PHOTANOL, a platform renewable chemicals company, is building a demonstration plant for what it claims is a “ground-breaking” chemicals technology which produces chemical building blocks from sunlight and CO2. The facility will be located at a site in Delfzijl, the Netherlands, owned by partnering chemicals company Nouryon.
Using genetically modified bacteria, chemicals such as organic acids and terpenes can be produced from sunlight and CO2. Currently, 17 products can be produced by this technology. The demonstration plant will focus on producing three products, all of which are organic acids for the production of polymers. The technology is currently at the pilot plant stage.

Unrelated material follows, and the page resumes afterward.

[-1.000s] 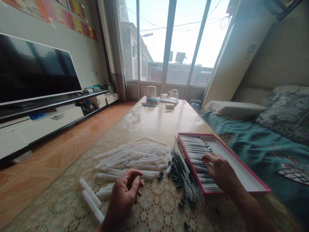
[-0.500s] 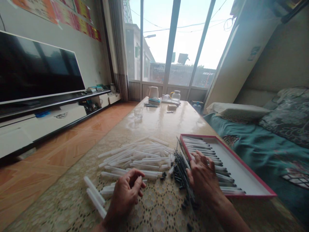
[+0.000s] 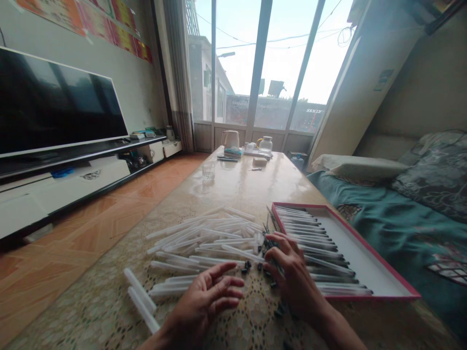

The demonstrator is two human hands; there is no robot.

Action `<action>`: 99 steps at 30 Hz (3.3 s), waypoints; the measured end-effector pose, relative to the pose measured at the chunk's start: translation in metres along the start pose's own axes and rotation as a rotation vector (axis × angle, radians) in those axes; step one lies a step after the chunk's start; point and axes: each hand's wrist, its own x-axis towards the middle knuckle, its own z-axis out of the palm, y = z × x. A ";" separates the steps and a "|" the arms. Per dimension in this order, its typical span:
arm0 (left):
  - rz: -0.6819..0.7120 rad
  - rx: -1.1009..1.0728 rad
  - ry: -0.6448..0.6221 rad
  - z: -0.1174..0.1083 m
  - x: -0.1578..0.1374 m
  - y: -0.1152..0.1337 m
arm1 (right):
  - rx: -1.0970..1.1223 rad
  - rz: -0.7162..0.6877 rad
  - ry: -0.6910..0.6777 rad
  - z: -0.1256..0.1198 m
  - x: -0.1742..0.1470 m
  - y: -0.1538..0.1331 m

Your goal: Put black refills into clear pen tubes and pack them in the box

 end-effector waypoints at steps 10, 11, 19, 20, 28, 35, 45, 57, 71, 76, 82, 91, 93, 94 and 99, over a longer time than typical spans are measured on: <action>0.028 -0.117 0.122 0.004 -0.002 0.001 | 0.010 0.061 -0.006 -0.003 0.002 -0.003; 0.035 -0.124 0.135 0.004 -0.003 0.001 | -0.073 0.118 0.022 -0.004 0.003 -0.001; 0.097 -0.177 0.238 0.005 -0.006 0.001 | -0.416 0.219 -0.003 0.001 0.002 0.001; 0.102 -0.176 0.245 0.005 -0.006 0.001 | -0.425 0.226 -0.004 0.002 0.001 0.002; 0.176 -0.149 0.306 0.003 -0.004 0.004 | -0.456 0.256 0.005 0.005 -0.001 0.005; 0.157 -0.123 0.310 0.006 -0.005 0.006 | -0.479 0.234 0.012 0.009 0.001 0.001; 0.220 -0.164 0.345 -0.002 -0.002 0.004 | -0.345 0.260 0.108 0.003 0.001 0.005; 0.321 -0.198 0.499 0.000 -0.005 0.017 | 0.218 -0.062 0.087 0.000 -0.004 -0.010; 0.185 -0.193 0.235 0.000 -0.003 0.003 | 0.449 -0.005 -0.047 0.005 -0.007 -0.026; 0.067 -0.327 0.165 -0.002 -0.002 -0.002 | 0.679 0.107 -0.119 -0.002 -0.006 -0.032; 0.152 -0.482 0.259 -0.010 -0.001 0.004 | 0.308 0.021 -0.345 -0.026 -0.008 -0.010; 0.115 -0.300 0.249 -0.001 -0.004 0.003 | 0.241 -0.023 -0.534 -0.028 -0.023 -0.006; 0.120 -0.268 0.263 -0.001 -0.004 0.003 | 0.279 -0.035 -0.518 -0.024 -0.020 -0.005; 0.120 -0.252 0.263 0.000 -0.004 0.003 | 0.311 -0.031 -0.502 -0.023 -0.018 -0.005; 0.116 -0.208 0.197 0.001 -0.003 0.001 | 0.492 0.114 -0.339 -0.016 -0.005 -0.016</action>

The demonstration plant is part of an €8m project (US$9.1m) prior to scaleup. The modularity will allow the facility to be built up for commercial purposes following a demonstration of technological and economic viability. However, the commercial build may be at a different location.

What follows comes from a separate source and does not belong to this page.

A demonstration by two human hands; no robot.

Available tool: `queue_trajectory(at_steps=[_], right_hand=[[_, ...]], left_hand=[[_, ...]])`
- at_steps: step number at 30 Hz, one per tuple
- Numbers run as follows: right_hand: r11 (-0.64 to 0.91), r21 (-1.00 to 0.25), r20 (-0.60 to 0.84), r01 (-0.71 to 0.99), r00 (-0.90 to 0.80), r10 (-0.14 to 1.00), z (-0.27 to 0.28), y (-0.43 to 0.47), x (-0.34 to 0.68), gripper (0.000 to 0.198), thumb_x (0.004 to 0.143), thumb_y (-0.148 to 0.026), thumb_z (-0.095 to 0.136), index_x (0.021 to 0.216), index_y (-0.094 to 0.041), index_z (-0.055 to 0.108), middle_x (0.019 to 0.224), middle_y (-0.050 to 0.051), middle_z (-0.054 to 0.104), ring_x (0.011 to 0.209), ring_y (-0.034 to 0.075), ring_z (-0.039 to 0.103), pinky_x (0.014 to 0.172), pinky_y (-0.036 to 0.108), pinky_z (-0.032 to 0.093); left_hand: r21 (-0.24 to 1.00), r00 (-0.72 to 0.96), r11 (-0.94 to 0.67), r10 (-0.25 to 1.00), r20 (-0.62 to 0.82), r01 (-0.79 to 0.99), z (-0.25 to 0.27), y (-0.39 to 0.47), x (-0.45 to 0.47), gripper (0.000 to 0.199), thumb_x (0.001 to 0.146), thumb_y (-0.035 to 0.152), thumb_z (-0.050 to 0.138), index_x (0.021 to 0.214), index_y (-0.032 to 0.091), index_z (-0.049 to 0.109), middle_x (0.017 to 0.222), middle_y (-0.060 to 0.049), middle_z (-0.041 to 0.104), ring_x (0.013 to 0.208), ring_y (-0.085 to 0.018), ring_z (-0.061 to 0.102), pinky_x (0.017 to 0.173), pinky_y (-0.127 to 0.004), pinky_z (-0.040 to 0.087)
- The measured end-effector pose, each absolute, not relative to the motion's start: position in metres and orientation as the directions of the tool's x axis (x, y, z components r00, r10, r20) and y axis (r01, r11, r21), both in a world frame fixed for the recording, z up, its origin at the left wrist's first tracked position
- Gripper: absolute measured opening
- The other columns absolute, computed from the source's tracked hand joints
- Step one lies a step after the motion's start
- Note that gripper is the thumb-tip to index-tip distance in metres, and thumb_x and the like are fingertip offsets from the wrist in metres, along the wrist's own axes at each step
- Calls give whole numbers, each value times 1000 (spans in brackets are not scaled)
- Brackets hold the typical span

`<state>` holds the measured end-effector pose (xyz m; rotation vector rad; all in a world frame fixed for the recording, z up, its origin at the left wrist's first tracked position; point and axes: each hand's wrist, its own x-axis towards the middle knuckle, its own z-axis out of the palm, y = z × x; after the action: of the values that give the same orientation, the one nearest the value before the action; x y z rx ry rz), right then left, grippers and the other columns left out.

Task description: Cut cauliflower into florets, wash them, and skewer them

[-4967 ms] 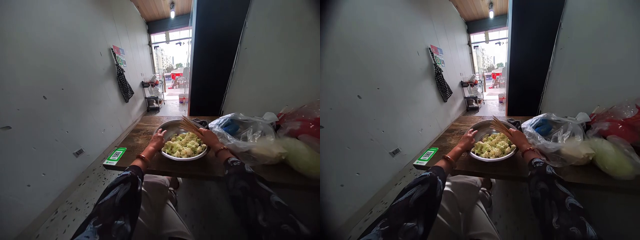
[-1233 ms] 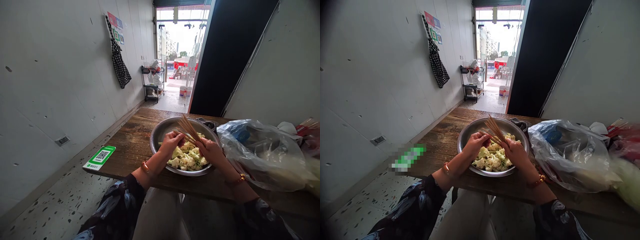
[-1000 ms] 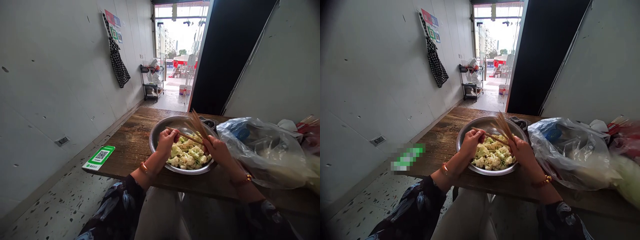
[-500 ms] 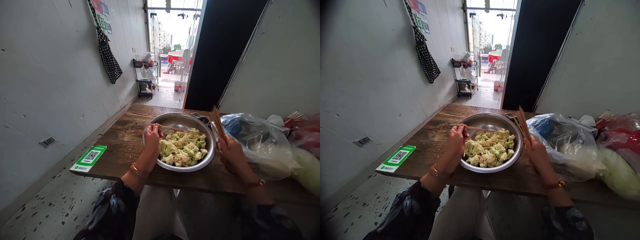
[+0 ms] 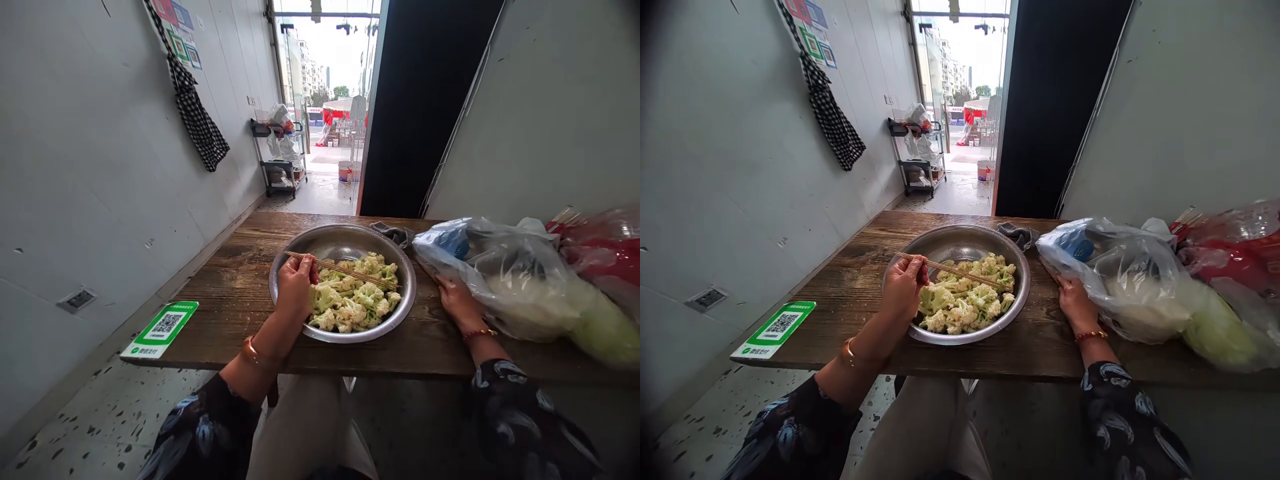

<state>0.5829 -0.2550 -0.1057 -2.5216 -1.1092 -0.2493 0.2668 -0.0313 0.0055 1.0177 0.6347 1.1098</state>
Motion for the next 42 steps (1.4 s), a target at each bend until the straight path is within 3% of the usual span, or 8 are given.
queue_trajectory(at_steps=[6,12,15,18,24,32,37,42], right_hand=[[-570,-426,254,702,698,670,-89,-256,591,41,88,-28,52,123,-13,68,117,17,70,111,30,64,98,42,48],[-254,-806,298,534,738,606,-44,-250,542,43,91,-48,50,116,-19,70,103,10,76,89,24,72,78,37,56],[-164,-763,431,626,680,593,-8,-243,499,38,92,-48,52,112,-22,71,103,8,76,89,22,71,80,36,55],[-83,-638,508,766,499,702,18,-227,458,33,94,-43,52,107,-23,73,107,7,75,93,21,69,81,34,53],[-78,-488,390,869,297,872,16,-188,419,29,92,-35,54,106,-19,74,101,8,75,90,24,68,80,35,49],[-147,-656,254,740,400,881,14,-193,416,31,89,-44,55,85,-19,73,72,4,73,68,20,66,65,30,45],[-152,-764,187,627,440,878,5,-201,422,40,88,-52,54,83,-17,72,70,5,71,62,19,61,59,29,44],[-186,-744,232,642,509,829,-1,-207,424,40,90,-53,51,89,-18,71,73,5,72,64,20,63,59,30,45]], left_hand=[[911,372,98,926,64,-402,7,-34,269,20,75,29,73,69,15,60,56,3,54,47,-7,44,47,-20,35],[894,427,139,902,62,-426,6,-35,272,20,74,29,73,70,12,62,57,2,56,46,-6,46,47,-20,34],[888,463,178,885,44,-424,5,-35,273,19,73,27,74,71,12,63,57,1,58,46,-6,47,46,-20,34],[890,487,184,872,48,-418,5,-37,274,20,73,28,74,69,11,64,56,0,58,44,-6,46,45,-20,33],[889,507,193,860,50,-415,4,-39,273,22,71,30,75,70,10,66,55,0,59,44,-5,46,44,-20,32],[897,574,188,814,86,-401,1,-41,271,35,68,43,79,64,12,65,56,-2,61,44,-6,46,44,-21,32],[910,607,136,781,144,-391,0,-44,270,38,70,48,78,65,12,67,55,-3,61,45,-7,47,46,-21,34],[919,636,148,760,131,-367,-1,-43,271,36,71,46,77,67,11,67,56,-3,61,45,-7,48,46,-22,33]])
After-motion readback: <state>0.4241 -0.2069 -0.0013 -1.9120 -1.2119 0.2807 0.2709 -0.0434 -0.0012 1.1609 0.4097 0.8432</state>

Construction is set to begin in 2019, with the expectation of being fully operational by the end of 2020.
Veronique de Bruijn, CEO of Photanol, said the company is “keen to prove to the world that we can make a big difference by producing clean chemicals while reducing the CO2 burden on the environment.”
Peter van Gelderen, partner and chairman of investment advisory committee of cleantech investor Icos Capital, said: “We are very excited about Photanol’s move forward helping to address climate issues with a strong business case.”